TASK ITEM => Report every line of the material that contains the string "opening".

INPUT =>
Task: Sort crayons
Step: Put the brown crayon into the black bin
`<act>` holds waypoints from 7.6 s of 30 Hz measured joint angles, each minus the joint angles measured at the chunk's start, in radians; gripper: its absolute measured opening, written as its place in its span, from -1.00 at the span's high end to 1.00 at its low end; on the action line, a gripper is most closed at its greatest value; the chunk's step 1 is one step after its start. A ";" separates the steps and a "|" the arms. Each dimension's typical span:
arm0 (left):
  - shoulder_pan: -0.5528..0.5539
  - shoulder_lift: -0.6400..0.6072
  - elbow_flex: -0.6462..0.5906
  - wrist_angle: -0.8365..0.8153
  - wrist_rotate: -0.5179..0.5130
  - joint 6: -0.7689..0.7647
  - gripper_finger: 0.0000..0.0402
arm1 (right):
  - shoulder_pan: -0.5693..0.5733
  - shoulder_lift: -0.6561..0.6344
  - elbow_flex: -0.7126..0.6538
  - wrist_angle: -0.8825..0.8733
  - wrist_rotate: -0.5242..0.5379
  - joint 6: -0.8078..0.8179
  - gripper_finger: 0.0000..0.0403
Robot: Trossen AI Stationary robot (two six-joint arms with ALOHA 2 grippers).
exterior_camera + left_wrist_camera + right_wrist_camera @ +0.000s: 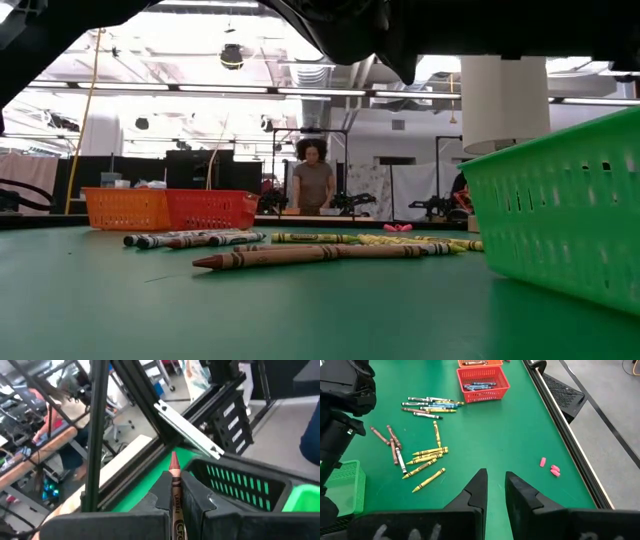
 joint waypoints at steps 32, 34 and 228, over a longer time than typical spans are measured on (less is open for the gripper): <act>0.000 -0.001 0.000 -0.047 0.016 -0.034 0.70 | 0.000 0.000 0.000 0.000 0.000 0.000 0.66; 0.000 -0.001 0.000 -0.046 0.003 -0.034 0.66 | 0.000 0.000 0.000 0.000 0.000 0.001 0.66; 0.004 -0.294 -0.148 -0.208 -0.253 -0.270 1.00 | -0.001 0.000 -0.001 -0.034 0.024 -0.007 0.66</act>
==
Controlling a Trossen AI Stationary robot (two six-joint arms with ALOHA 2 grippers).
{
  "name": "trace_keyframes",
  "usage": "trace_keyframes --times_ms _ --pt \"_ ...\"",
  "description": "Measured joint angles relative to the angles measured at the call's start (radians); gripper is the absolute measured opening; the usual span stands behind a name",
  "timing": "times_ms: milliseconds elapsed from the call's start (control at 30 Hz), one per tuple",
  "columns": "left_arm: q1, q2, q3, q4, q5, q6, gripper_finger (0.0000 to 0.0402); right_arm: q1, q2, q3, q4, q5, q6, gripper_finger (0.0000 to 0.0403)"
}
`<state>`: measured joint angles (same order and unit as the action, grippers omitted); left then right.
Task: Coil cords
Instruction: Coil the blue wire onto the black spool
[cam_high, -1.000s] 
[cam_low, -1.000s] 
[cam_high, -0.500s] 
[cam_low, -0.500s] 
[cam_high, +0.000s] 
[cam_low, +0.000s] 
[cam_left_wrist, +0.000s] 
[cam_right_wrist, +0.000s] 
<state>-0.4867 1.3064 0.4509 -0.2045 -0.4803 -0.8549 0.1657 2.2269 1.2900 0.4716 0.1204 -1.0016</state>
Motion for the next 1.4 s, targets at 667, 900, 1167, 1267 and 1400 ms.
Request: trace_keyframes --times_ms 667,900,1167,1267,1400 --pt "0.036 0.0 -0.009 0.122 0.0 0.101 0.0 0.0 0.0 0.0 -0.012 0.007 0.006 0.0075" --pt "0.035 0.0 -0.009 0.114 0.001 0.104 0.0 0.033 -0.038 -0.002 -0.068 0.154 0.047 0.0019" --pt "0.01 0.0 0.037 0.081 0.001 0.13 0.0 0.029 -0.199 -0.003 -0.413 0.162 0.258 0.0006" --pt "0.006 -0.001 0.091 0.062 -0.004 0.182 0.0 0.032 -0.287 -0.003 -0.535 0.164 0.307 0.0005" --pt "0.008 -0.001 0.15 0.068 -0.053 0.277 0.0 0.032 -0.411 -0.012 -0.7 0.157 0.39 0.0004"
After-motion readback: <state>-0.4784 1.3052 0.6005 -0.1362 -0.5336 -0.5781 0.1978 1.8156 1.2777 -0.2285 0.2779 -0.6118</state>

YOUR SOLUTION =>
`<act>` holds waypoints from 7.6 s of 30 Hz measured joint angles, each minus the joint angles measured at the chunk's start, in radians; gripper: its absolute measured opening, written as its place in its span, from -1.00 at the span's high end to 1.00 at its low end; on the action line, a gripper is most closed at its greatest value; the chunk's step 1 is one step after its start. A ";" separates the steps and a "|" the arms. Each dimension's typical span:
  "description": "Measured joint angles relative to the angles measured at the call's start (radians); gripper is the absolute measured opening; the usual span stands behind a name",

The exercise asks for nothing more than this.